Location
- District Centre Stirchley, Shropshire Telford, Shropshire, TF3 1FA England 52°39′20″N 2°26′05″W﻿ / ﻿52.6556°N 2.4347°W

Information
- Type: Academy
- Motto: “Ready, Resilient, Responsible and Safe”
- Established: 1976
- Local authority: Telford and Wrekin Council
- Trust: Amethyst Academies
- Department for Education URN: 150716 Tables
- Ofsted: Reports
- Headteacher: Aimee Huntington
- Staff: 80+
- Gender: mixed
- Age: 11 to 16
- Enrolment: 800+
- Houses: 3
- Colours: Black and gold
- Website: www.telfordparkschool.co.uk

= Telford Park School =

The Telford Park School is a coeducational secondary school located in Stirchley, Telford, Shropshire, England. The school grounds was first established in 1976 under the name of Stirchley Upper School, then renamed The Lord Silkin School, then later renamed Lakeside Academy. The original school was demolished in 2015 and rebuilt as The Telford Park School.

==History==
===Diary===
In April 2004, The Lord Silkin School was the subject of the "Secret Diary of a School Teacher", an article published in British satirical magazine, Private Eye. The article had been written, over the course of a week, by an anonymous maths teacher at the school. It described general pupil misbehaviour and lack of achievement in the school. The diary described an undercurrent of pupil misbehaviour and incompetence in the school, including girls who were sexually active before they could do simple sums, students who asserted that they had rights if any attempt were made to punish them, and a pervasive attitude of indifference. The diary, presented in a special pull-out section of the magazine, drew widespread messages of support and confirmation of the problem, which were printed in the following issue. The messages came not only from teachers, but from pupils too.

In the Shropshire Star, it was revealed that the teacher was from Telford, although he wanted to remain anonymous to protect the children at the school. Within weeks, the teacher's identity, Stuart Williams, was discovered by the UK press, with stories in the Sunday People and the Daily Mail, and the school was identified as Lord Silkin School. He was subsequently interviewed by the Sunday Telegraph and Radio Shropshire.

===Name changes===
On 1 April 2013 The Lord Silkin School converted to academy status and was renamed "Lakeside Academy". The school became part of the Telford Co-operative Multi-Academy Trust. The New Academy also came in with a change of uniform, that went into place September 2012.

In April 2015, the school failed its Ofsted inspection, and was placed in special measures. Starting in September 2015, the school had a new academy sponsor, the Community Academies Trust, and was renamed "Telford Park School".

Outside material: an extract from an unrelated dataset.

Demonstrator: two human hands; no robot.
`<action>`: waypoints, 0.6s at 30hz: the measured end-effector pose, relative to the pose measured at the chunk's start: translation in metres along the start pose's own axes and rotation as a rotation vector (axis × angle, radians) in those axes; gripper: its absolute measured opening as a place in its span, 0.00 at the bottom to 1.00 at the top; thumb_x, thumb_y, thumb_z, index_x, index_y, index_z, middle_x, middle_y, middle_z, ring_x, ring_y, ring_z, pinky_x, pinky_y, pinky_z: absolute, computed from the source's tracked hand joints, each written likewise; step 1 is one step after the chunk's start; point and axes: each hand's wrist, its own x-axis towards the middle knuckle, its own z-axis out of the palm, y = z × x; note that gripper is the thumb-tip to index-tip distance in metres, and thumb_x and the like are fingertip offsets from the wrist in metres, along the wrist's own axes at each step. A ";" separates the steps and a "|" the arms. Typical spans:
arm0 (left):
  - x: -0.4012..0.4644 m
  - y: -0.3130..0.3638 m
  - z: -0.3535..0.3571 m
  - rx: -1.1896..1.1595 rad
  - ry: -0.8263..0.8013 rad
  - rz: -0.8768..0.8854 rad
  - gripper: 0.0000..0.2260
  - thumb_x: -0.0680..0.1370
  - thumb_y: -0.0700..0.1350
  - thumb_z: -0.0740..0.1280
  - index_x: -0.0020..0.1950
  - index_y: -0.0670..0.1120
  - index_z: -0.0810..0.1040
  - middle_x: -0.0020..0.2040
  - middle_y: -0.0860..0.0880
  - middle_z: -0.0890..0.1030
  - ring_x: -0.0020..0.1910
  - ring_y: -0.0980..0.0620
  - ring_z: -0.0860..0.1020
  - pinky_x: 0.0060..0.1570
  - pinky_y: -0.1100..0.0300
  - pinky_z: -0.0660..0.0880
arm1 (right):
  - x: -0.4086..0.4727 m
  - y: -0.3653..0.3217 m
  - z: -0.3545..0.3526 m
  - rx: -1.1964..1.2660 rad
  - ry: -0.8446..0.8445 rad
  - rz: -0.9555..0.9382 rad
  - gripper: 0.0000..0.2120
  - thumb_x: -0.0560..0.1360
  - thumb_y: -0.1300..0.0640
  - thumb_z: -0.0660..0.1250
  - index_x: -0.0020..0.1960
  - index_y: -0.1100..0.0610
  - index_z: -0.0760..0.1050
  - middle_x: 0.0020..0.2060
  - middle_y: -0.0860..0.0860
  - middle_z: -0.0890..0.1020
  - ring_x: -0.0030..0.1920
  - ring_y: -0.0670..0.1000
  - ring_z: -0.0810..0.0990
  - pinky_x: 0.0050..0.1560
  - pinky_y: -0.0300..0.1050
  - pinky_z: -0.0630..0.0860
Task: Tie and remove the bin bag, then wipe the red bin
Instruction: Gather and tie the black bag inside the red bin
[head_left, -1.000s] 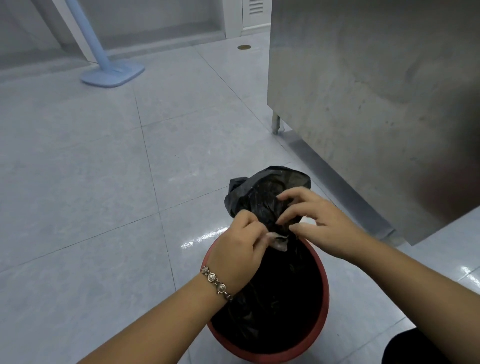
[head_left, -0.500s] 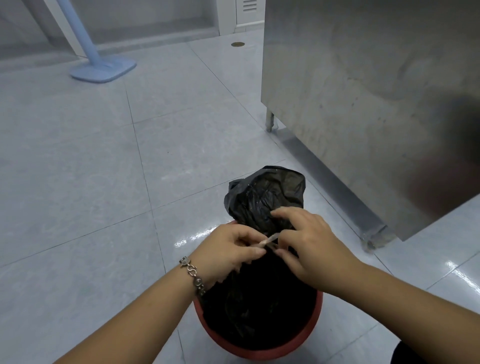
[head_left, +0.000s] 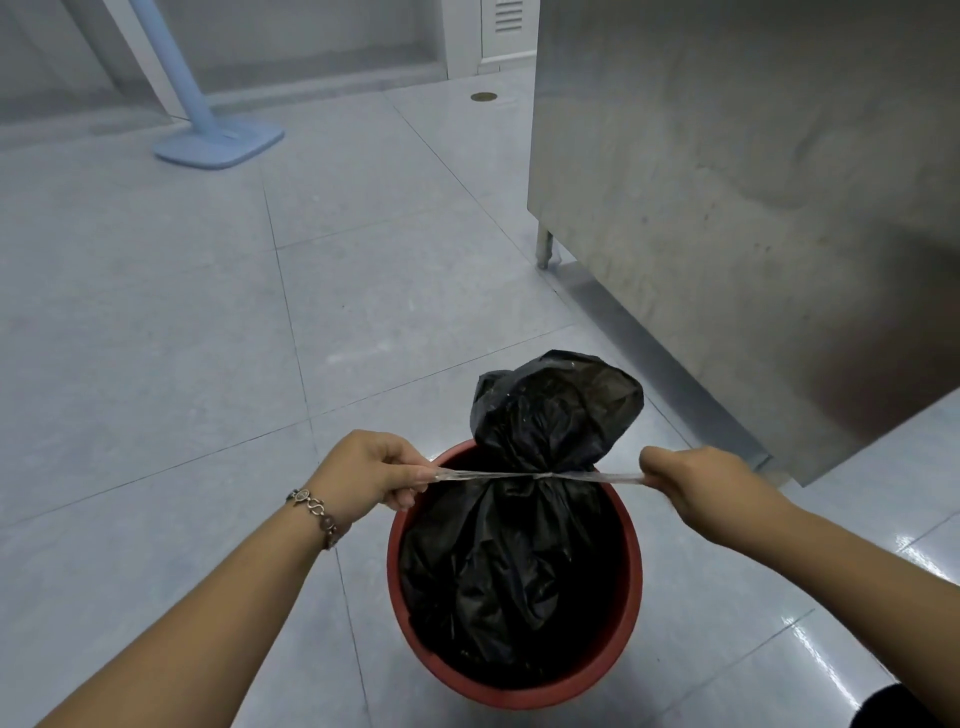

The new school buildings (which were started in mid-2013) were opened in September 2015. They include a sports centre and a post 16 centre. The old building was demolished in 2015 after the opening of the new Telford Park School.

== Trust Changes ==
Following the 24 May 2022 Ofsted inspection, the school once again changed trusts, effective January 2024, to Amethyst Academies Trust. The trust imposed new rules to bring the school back up to standards.

== Sport & Leisure ==
Telford Park has a range of sports facilities used by the public, students and staff. A sports hall is located in the school, used during physical education lessons and sports events. The school also contains a gym, available to students and staff throughout the day and open to the public after school hours. The school also has an outdoor concrete MUGA for use of students during breaks.

Like many schools in the area, Telford Park organises teams to allow students to represent the school at certain sports events. These often include football teams, rugby teams and athletics teams.

== Anti-bullying policy ==
Following the April 2014 death at his residence of a 12-year-old pupil whose parents alleged that he had been the victim of bullying, the school stated that it had "an anti-bullying policy which includes generic sections for both staff and students [with] the section for students put together by the students themselves", and further stated that there are well established procedures for supporting young people at the school."

==Weekend education==
The Telford Japanese School (テルフォード補習授業校 Terufōdo Hoshū Jugyō Kō), a weekend Japanese educational programme, is held at Telford Park School.